GFRP - Reinforced Prestressed Concrete Slabs: Experimental Analysis

Abstract:

The presented study focuses on the theoretical and experimental analysis of slabs with non-metallic GFRP (glass fiber reinforced polymer) bars as a prestressing reinforcement in concrete structures [25]. In this study, experimentally designed GFRP-reinforced prestressed concrete slabs were developed as a lost formwork on the bridge girders. Using prestressed GFRP could effectively minimize thickness, reduce crack widths, improve flexural performance, and lower the deflections of the slabs. Due to the corrosion-resistant behavior of GFRP, it is possible to minimize the thickness of the slab by reducing the concrete cover, which leads to a reduction in the self-weight of the member. Members with GFRP reinforcements deformed approximately linearly under increasing load.
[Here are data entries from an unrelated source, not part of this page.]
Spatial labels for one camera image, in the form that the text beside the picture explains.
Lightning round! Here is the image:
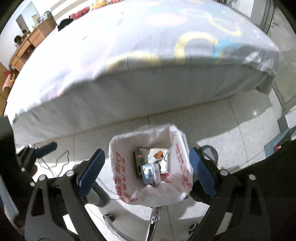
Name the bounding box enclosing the red white toothpaste box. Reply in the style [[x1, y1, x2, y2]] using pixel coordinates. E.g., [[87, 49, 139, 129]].
[[159, 160, 170, 183]]

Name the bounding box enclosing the dark green long box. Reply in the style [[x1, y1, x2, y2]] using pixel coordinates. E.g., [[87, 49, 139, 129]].
[[133, 151, 145, 178]]

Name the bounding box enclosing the blue white milk carton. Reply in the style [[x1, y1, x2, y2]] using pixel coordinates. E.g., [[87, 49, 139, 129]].
[[141, 163, 161, 186]]

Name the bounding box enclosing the white orange snack wrapper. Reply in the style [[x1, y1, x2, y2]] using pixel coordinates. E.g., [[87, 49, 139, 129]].
[[147, 148, 169, 164]]

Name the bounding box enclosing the white red trash bag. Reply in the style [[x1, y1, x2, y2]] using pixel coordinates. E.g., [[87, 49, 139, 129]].
[[108, 124, 193, 207]]

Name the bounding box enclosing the wooden dresser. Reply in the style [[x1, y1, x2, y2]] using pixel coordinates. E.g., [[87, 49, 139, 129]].
[[9, 17, 57, 72]]

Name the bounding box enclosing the patterned grey bed sheet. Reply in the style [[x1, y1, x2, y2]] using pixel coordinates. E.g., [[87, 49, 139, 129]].
[[4, 1, 281, 146]]

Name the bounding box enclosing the black plush toy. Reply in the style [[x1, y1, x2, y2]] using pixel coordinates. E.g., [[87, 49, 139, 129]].
[[58, 16, 74, 31]]

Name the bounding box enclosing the red plush toy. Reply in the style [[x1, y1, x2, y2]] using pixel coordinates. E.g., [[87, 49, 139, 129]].
[[70, 6, 90, 20]]

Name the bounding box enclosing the yellow white plush toy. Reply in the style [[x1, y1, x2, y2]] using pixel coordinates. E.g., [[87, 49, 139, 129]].
[[92, 0, 107, 9]]

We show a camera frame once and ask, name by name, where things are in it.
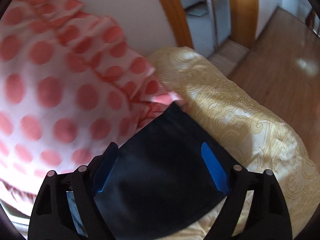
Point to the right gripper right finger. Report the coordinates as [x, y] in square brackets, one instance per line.
[268, 216]

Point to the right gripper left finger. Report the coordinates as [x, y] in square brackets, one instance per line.
[51, 216]

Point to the black pants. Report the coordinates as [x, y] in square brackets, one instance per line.
[164, 178]

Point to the cream patterned bed quilt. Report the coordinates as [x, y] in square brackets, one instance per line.
[252, 134]

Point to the pink polka dot pillow right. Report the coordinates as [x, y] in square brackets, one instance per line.
[70, 85]

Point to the wooden door frame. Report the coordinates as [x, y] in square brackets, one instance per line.
[204, 25]

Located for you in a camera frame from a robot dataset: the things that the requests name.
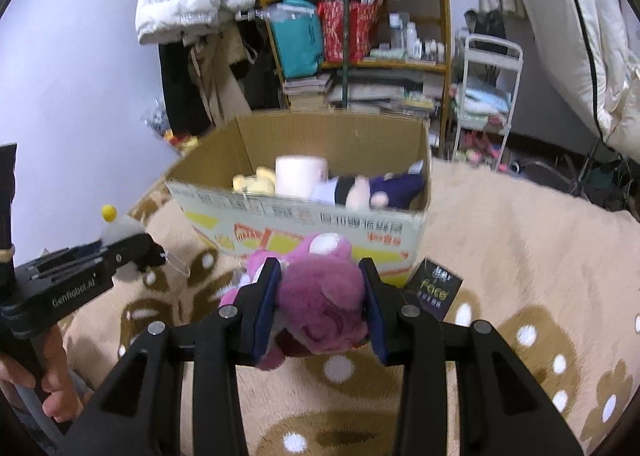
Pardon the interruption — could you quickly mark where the black Face tissue pack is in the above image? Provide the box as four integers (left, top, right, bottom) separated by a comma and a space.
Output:
402, 258, 463, 322

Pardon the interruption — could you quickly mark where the pink strawberry bear plush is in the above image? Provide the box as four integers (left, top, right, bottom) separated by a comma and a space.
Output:
219, 233, 368, 370

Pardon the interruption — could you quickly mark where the yellow dog plush toy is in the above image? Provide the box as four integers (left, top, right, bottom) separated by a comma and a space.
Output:
232, 167, 277, 196

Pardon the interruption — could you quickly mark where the purple-haired plush doll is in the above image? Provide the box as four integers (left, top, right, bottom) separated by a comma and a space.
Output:
309, 160, 426, 210

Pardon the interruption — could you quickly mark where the pink pig plush cube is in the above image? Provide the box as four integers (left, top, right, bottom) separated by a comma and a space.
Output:
274, 155, 329, 199

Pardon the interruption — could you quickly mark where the person's left hand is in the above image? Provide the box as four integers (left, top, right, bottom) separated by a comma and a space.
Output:
0, 326, 82, 422

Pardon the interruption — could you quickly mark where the beige patterned blanket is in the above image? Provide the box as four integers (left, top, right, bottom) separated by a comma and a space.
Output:
62, 161, 639, 455

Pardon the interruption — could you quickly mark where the plastic bag with toys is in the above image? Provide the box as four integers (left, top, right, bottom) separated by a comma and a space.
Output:
142, 101, 200, 156

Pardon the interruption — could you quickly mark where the cardboard box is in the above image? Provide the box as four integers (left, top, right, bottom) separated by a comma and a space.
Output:
166, 110, 432, 286

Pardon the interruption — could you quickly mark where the beige trench coat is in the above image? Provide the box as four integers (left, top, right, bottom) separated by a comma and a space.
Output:
190, 34, 252, 128

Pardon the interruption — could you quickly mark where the stack of books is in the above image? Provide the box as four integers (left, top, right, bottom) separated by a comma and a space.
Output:
282, 74, 332, 112

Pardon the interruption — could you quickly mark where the white rolling cart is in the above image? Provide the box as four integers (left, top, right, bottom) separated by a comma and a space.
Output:
451, 34, 524, 172

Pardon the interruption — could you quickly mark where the teal bag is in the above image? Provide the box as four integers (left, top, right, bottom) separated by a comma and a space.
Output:
265, 0, 323, 80

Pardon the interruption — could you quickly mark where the red patterned gift bag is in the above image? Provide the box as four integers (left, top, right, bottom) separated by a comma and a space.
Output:
317, 0, 384, 64

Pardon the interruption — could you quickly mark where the cream folded mattress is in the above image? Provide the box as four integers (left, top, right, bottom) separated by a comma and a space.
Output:
522, 0, 639, 161

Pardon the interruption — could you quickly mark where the wooden shelf unit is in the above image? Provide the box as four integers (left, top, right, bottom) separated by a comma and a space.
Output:
257, 0, 452, 150

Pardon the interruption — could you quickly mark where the green thin pole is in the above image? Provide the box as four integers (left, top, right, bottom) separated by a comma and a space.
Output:
341, 0, 349, 110

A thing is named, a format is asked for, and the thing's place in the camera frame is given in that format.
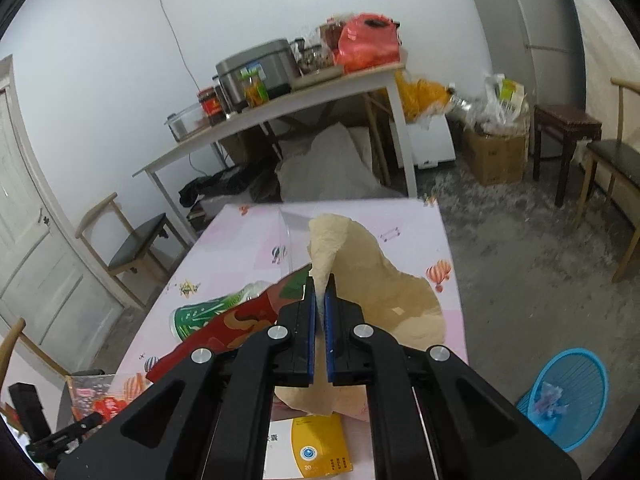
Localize yellow white medicine box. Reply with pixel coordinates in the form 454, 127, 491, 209
262, 414, 352, 479

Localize white side table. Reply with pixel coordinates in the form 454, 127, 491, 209
138, 63, 418, 244

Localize grey rice cooker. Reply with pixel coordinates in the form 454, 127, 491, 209
216, 38, 300, 112

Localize red sauce jar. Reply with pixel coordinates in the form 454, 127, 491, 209
198, 87, 226, 126

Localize cardboard box on floor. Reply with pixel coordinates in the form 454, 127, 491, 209
462, 127, 528, 186

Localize green snack bag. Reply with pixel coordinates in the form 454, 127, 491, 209
169, 281, 270, 341

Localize yellow plastic bag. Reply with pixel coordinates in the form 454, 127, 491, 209
395, 70, 451, 124

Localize grey refrigerator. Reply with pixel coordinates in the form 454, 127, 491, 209
456, 0, 586, 111

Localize white cabinet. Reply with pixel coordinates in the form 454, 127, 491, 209
407, 115, 456, 169

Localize pickle jar green label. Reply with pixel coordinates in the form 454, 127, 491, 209
242, 70, 269, 107

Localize white door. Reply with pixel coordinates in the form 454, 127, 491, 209
1, 58, 122, 372

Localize clear plastic bag red print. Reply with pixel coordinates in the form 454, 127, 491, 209
532, 382, 568, 419

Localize wooden chair black seat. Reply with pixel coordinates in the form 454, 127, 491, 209
572, 77, 640, 283

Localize white mattress blue edge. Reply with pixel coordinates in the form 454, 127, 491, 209
574, 0, 639, 136

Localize red snack bag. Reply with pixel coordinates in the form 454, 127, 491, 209
146, 264, 311, 382

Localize plastic bags on box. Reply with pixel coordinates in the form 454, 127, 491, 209
446, 74, 530, 136

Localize pink patterned table cover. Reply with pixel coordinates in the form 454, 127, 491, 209
106, 198, 470, 480

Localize dark wooden stool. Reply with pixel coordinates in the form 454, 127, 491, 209
533, 104, 602, 208

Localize clear plastic sheet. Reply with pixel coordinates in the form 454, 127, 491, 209
278, 208, 311, 275

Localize brown paper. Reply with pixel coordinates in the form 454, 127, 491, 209
276, 214, 446, 422

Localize glass bowl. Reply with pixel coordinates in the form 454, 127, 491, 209
165, 103, 210, 143

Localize wooden chair at left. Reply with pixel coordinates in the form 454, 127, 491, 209
74, 192, 191, 311

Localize blue plastic waste basket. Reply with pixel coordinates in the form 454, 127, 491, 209
516, 348, 608, 452

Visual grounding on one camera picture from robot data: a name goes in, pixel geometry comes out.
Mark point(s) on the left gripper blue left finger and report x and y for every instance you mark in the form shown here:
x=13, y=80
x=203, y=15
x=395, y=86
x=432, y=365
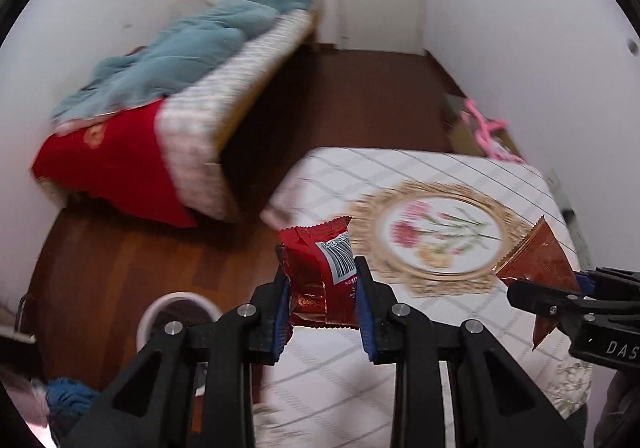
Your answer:
x=273, y=327

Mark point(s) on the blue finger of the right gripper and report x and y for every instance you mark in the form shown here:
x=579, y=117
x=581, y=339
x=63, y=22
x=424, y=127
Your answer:
x=564, y=306
x=585, y=283

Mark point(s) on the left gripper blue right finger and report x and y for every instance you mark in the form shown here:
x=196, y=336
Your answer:
x=379, y=332

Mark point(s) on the brown foil wrapper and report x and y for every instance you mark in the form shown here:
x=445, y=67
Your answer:
x=539, y=258

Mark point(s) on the red snack wrapper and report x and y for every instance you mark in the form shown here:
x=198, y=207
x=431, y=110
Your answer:
x=320, y=265

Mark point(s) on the white round trash bin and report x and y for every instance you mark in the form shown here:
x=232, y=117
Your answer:
x=176, y=310

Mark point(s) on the white patterned tablecloth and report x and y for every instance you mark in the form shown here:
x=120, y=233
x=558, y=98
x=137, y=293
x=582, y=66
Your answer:
x=433, y=226

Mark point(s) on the pink plastic hangers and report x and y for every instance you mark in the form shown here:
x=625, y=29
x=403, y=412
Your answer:
x=491, y=136

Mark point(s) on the cardboard box on floor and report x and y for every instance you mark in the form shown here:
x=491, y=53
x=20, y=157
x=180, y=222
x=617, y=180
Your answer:
x=460, y=137

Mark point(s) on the blue clothes pile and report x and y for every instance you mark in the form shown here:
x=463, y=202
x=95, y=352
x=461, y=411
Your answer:
x=69, y=397

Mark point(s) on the red blanket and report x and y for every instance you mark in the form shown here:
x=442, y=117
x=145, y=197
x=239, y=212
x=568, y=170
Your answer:
x=118, y=160

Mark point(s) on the wooden bed with mattress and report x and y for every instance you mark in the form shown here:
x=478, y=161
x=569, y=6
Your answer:
x=194, y=125
The first elastic part with no cracks observed during loading is typical for small increments of deflection within the rising bending moment. The stiffness of the member reduces after crack formation. The second part of the diagram is called linear-elastic, with increasing deflection of the slab due to the linear-elastic behavior of GFRP. The results obtained were compared with analytical models for ultimate flexural resistance and load deflection behavior at each loading step evaluated using the design equations introduced in ACI 440.1R-15 and ACI 440.4R-04. For a non-linear analysis software for FEM, Atena was used, which considered geometrical and physical non-linearity. The differences in the analytically calculated models to estimate the bending capacity and deflections in the middle span of the prestressed slabs with experimental results and nonlinear FEM analysis were evaluated.